The US Food and Drug Administration has already approved pembrolizumab as a first-line treatment option in combination with chemotherapy in NSCLC, regardless of PD-L1 status. The agency approved the drug for this indication based on data from the KEYNOTE-021 study, which analyzed outcomes according to PD-L1 status but the cohort was small, involving only around 123 patients. The latest pooled data provides more evidence that the drug combination extends survival regardless of PD-L1 status.

"The goal of our robust lung cancer clinical development program has always been to extend survival for patients who are diagnosed with this deadly and aggressive disease," Jonathan Cheng, VP of oncology clinical research at Merck Research Laboratories, said in a statement. "In this pooled analysis of three randomized KEYNOTE studies in advanced non-small cell lung cancer, [pembrolizumab] in combination with chemotherapy demonstrated an improvement in overall survival compared to chemotherapy alone among newly diagnosed patients whose tumors do not express PD-L1."

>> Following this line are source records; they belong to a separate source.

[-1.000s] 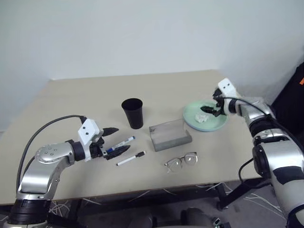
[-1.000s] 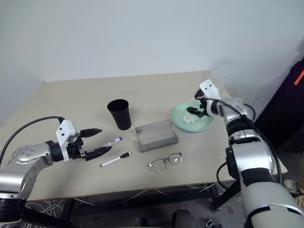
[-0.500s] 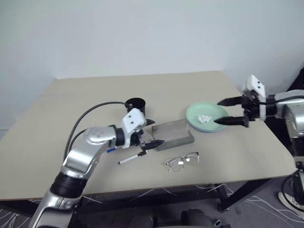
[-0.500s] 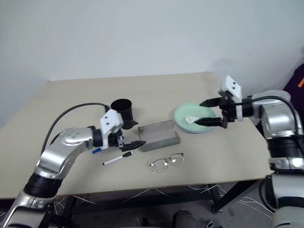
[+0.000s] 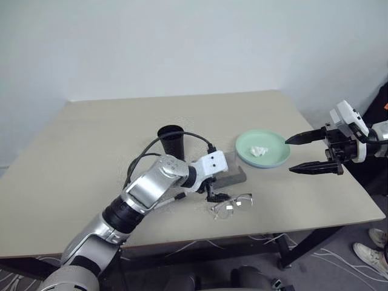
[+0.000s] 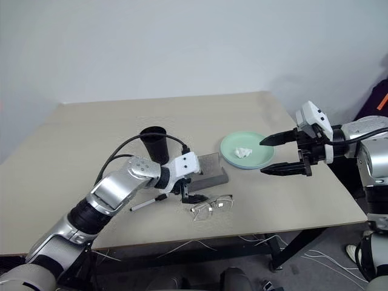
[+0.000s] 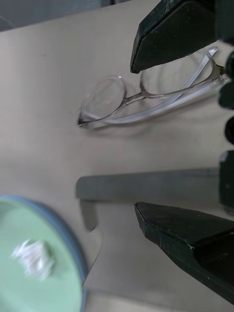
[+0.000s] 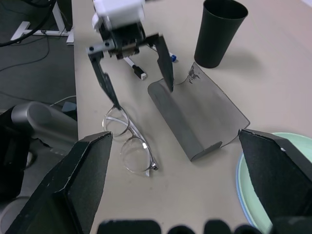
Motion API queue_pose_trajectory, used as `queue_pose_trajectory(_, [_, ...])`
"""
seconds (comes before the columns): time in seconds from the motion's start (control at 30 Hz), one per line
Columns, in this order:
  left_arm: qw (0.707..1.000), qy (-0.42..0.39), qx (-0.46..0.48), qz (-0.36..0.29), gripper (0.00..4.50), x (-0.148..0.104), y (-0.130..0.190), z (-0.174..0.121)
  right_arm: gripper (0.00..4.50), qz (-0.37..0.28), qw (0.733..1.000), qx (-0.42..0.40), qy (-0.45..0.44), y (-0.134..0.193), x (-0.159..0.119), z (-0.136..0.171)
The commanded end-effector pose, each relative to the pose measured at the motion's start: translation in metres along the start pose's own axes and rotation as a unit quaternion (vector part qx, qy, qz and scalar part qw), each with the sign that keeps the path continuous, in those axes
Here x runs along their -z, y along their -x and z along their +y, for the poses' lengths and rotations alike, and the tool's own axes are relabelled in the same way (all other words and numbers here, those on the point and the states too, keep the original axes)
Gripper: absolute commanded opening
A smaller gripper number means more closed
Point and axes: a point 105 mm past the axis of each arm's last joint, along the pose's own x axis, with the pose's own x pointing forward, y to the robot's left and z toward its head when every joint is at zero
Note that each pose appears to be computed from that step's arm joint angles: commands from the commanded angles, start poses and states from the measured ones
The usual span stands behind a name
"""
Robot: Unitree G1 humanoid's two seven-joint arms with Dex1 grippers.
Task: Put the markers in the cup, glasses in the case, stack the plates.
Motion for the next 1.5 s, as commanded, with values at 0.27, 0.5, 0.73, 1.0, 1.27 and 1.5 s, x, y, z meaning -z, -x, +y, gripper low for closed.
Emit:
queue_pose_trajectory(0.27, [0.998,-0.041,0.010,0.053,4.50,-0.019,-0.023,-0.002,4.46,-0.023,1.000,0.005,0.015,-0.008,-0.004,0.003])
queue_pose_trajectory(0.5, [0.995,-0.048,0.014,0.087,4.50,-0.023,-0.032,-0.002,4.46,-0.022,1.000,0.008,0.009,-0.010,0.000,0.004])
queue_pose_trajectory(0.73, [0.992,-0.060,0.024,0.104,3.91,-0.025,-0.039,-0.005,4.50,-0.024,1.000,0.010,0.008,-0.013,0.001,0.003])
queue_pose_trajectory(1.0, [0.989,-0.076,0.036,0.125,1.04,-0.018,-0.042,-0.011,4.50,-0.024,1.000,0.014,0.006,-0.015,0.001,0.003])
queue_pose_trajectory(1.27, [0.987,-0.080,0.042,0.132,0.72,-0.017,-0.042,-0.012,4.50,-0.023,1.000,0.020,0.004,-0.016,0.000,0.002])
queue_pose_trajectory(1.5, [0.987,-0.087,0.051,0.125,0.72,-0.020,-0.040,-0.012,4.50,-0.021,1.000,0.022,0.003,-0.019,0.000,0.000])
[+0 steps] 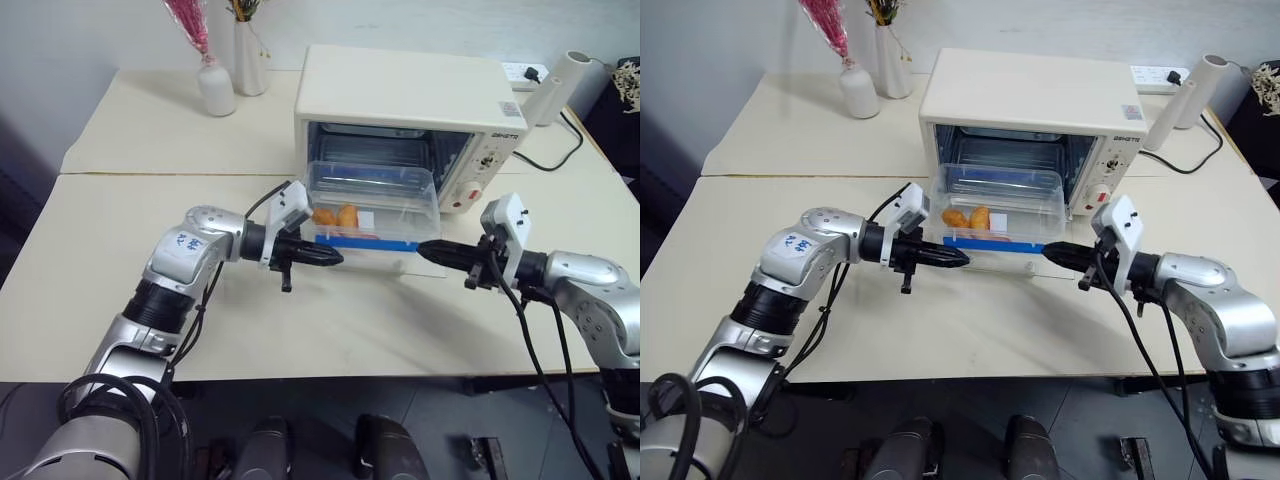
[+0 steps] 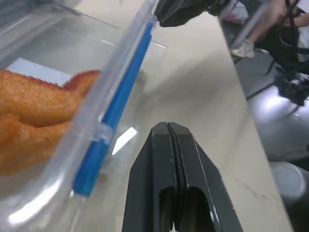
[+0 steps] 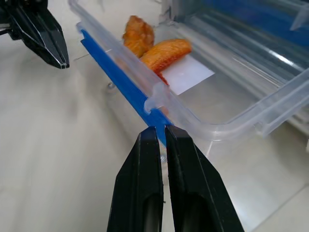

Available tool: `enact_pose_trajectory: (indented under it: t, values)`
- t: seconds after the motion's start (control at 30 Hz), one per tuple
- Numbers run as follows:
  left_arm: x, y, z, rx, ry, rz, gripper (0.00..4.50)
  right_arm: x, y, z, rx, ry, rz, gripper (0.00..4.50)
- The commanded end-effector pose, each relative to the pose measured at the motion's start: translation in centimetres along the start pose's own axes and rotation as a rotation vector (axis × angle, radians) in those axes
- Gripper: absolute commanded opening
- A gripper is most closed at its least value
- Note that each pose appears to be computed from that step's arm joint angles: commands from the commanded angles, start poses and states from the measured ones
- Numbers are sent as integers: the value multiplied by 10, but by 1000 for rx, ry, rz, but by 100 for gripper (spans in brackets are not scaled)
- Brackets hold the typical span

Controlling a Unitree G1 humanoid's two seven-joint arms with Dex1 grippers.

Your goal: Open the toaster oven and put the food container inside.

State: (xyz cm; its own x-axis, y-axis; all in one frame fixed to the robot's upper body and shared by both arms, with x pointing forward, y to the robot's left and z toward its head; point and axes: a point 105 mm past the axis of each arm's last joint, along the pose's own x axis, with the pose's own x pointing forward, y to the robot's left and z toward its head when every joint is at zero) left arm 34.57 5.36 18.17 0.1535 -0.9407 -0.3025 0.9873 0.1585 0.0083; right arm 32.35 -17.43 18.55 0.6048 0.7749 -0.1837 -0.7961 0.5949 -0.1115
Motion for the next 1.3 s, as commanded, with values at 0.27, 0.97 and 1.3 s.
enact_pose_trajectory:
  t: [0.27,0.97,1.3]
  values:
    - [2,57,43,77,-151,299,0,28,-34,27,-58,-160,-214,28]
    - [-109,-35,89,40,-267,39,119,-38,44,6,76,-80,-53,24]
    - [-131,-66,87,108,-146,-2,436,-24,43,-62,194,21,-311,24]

In the study, at a median follow up of around 10 months, the combination of pembrolizumab and chemotherapy reduced the risk of death by 44 percent compared to chemotherapy alone. Median overall survival was 19 months in the pembrolizumab containing arm versus 11 months in the comparator arm, and median progression-free survival was 6.5 months versus 5.4, respectively. Nearly 47 percent of those receiving the combination regimen saw their tumors shrink and 42 percent responded to the drug for a year or longer. Meanwhile, among those receiving just chemotherapy, nearly 29 percent saw their tumors shrink and 35 percent responded for a year or longer. 

Of the patients who received pembrolizumab plus chemotherapy, 68 percent had a serious adverse event versus 72 percent of those treated with just chemotherapy. Grade 3 to grade 5 adverse events were attributed to 9 percent of deaths in the combination arm compared to 6 percent of deaths in the comparator arm.